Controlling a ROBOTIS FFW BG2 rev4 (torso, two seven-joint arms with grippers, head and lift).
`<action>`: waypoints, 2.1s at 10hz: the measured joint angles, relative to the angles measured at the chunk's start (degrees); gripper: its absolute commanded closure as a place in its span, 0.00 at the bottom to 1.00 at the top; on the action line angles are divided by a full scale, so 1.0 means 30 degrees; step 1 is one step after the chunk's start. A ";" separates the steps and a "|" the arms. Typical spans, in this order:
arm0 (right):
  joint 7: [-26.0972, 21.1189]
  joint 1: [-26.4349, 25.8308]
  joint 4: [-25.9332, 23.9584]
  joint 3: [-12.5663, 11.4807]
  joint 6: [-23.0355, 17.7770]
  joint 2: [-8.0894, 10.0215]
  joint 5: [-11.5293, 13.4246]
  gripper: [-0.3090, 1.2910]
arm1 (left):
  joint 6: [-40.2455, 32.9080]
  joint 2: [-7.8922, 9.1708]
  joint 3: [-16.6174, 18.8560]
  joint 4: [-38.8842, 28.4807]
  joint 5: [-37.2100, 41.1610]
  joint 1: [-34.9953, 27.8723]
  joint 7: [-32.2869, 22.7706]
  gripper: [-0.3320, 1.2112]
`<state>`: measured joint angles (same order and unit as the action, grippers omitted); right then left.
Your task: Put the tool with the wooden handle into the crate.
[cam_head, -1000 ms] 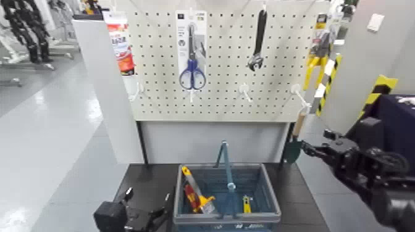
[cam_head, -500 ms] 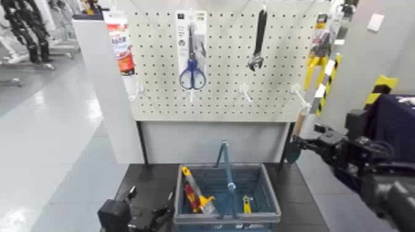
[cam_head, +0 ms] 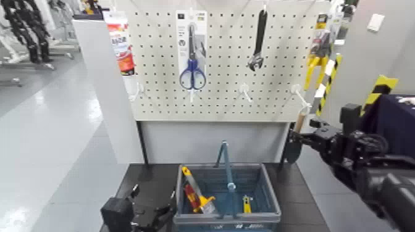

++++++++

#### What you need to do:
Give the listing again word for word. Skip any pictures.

#### Your response:
Controlling a ROBOTIS FFW BG2 rev4 (torso, two seven-joint arms with grippers, head and lift).
`<action>`: waypoints, 2.1s at 10hz: the measured joint angles, relative to the angles measured at the chunk's start (degrees); gripper: its absolute commanded closure as a place in its span, 0.00 at the bottom to 1.00 at the top; on the action line angles are divided by a full scale, so 1.0 means 30 degrees; step 1 is one step after the chunk's start. A ";" separates the steps and a "|" the arms. Typical spans, in this order:
arm0 (right):
  joint 7: [-26.0972, 21.1189]
  joint 1: [-26.4349, 25.8308]
  joint 4: [-25.9332, 23.9584]
  joint 3: [-12.5663, 11.4807]
  joint 6: [-23.0355, 17.7770]
  joint 2: [-8.0894, 10.0215]
  joint 5: [-11.5293, 13.4246]
  gripper: [-0.3090, 1.2910]
arm1 (left):
  joint 6: [-40.2455, 32.9080]
  joint 2: [-7.8922, 9.1708]
  joint 3: [-16.6174, 18.8560]
  joint 4: [-38.8842, 28.4807]
  joint 5: [-37.2100, 41.1610]
  joint 1: [-34.9953, 27.8723]
  joint 7: [-32.2869, 22.7706]
  gripper: [-0.3320, 1.2112]
`<state>`: measured joint angles (same order and unit as the action, grippers omitted); right then left.
Your task: Put the tool with the wooden handle into the crate.
[cam_head, -1000 ms] 
[cam_head, -500 ms] 
[cam_head, +0 ms] 

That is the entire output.